VA TL 10-07 below Rescinds VA TL 07-01 | September 14, 2010 | SUBJ: Adjudication of Claims for Total Disability Based on Individual Unemployability (TDIU)
Our purpose in issuing this training letter is to revise and clarify our policies and procedures concerning the adjudication of TDIU decisions in order to restore the original intention of the TDIU evaluation – accurately, timely, and adequately compensating our Veterans who are unable to be gainfully employed due to service-connected disabilities.

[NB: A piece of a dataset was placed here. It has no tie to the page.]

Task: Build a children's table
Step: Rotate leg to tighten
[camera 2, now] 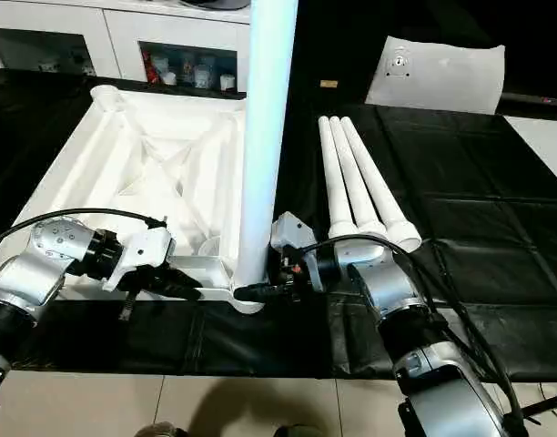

VA has a longstanding and well-established policy of granting total disability ratings to Veterans who, due to service-connected disability(ies), are unable to secure and maintain substantially gainful employment even if a Veteran’s combined disability evaluation does not result in a total schedular evaluation. The provisions of 38 C.F.R. § 4.16(a) provide the minimal schedular standards for TDIU consideration: if there is one disability, this disability shall be ratable at 60 percent or more; and, if there are two or more disabilities, there must be at least one disability ratable at 40 percent or more and additional disability to bring the combined rating to 70 percent or more. Alternatively, if these schedular requirements are not met, but the evidence shows the Veteran is unemployable due to service-connected disabilities, 38 C.F.R. § 4.16(b) authorizes VA to grant a TDIU evaluation on an extra-schedular basis upon approval by the Director, Compensation and Pension Service.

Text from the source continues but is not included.